Fever
Page 4
Again he crossed the whole town, the whole resounding labyrinth full of sudden pains and shivers, the kind of stuffy, dirty blockhouse where corridors ran off in all directions the better to mislead you, where all the rooms looked alike, with their narrow slits of windows and blackish corners, where the heavy reek of stagnation and excrement ran in cross-currents close to the concrete floor.
Roch’s heart was beating very fast as he approached his house, thinking of the delicate moment when he would open the door of his flat and all at once be restored to its cool tranquillity, to the bed, to his wife’s face, to the kitchen table and the metal tap which would slowly fill a big glass of water.

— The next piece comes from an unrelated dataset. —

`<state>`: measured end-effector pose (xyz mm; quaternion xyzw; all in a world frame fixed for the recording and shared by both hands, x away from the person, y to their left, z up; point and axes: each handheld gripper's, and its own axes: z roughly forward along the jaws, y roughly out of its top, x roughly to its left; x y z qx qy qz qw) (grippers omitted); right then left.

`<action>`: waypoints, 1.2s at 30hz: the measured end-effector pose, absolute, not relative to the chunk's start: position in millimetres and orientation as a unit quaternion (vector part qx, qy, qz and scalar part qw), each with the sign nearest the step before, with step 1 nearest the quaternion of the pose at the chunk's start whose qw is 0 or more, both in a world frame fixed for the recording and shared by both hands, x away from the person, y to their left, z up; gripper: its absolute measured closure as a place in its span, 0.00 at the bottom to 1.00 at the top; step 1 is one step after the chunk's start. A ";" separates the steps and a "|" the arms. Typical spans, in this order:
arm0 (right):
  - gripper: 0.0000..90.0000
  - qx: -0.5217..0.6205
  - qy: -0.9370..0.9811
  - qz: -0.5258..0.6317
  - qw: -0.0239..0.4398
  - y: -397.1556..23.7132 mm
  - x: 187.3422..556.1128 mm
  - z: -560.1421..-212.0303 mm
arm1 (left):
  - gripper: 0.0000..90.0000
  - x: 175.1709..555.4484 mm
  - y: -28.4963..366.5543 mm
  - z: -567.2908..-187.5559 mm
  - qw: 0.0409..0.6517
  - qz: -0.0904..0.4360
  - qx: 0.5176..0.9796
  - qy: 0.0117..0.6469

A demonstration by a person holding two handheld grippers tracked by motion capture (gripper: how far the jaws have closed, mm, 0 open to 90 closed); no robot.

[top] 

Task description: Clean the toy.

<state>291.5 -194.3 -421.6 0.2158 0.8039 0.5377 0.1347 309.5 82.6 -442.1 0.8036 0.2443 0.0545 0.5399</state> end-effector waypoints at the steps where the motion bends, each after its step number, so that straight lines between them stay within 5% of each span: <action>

Elisabeth would speak to him in her rather deep voice, she would push away that lock of hair that always fell over her forehead when she bent forward; and he would gaze at her for a long time, drinking her in with his eyes, and touch her skin: that would certainly make it worth while to have roamed round the streets as he had done, all burning and shivering, to have had a fight with a fool on a shady path, and to have broken TRANSTOURISM’s window, taking care to be seen so as to get the sack.
When his house came in sight, Roch rushed towards it; he noticed nothing, neither the old woman he passed on the stairs every evening when he came down with the dustbin, nor his bicycle propped against the hot wall a couple of paces away from the door. He rushed straight in, ran upstairs and entered his flat.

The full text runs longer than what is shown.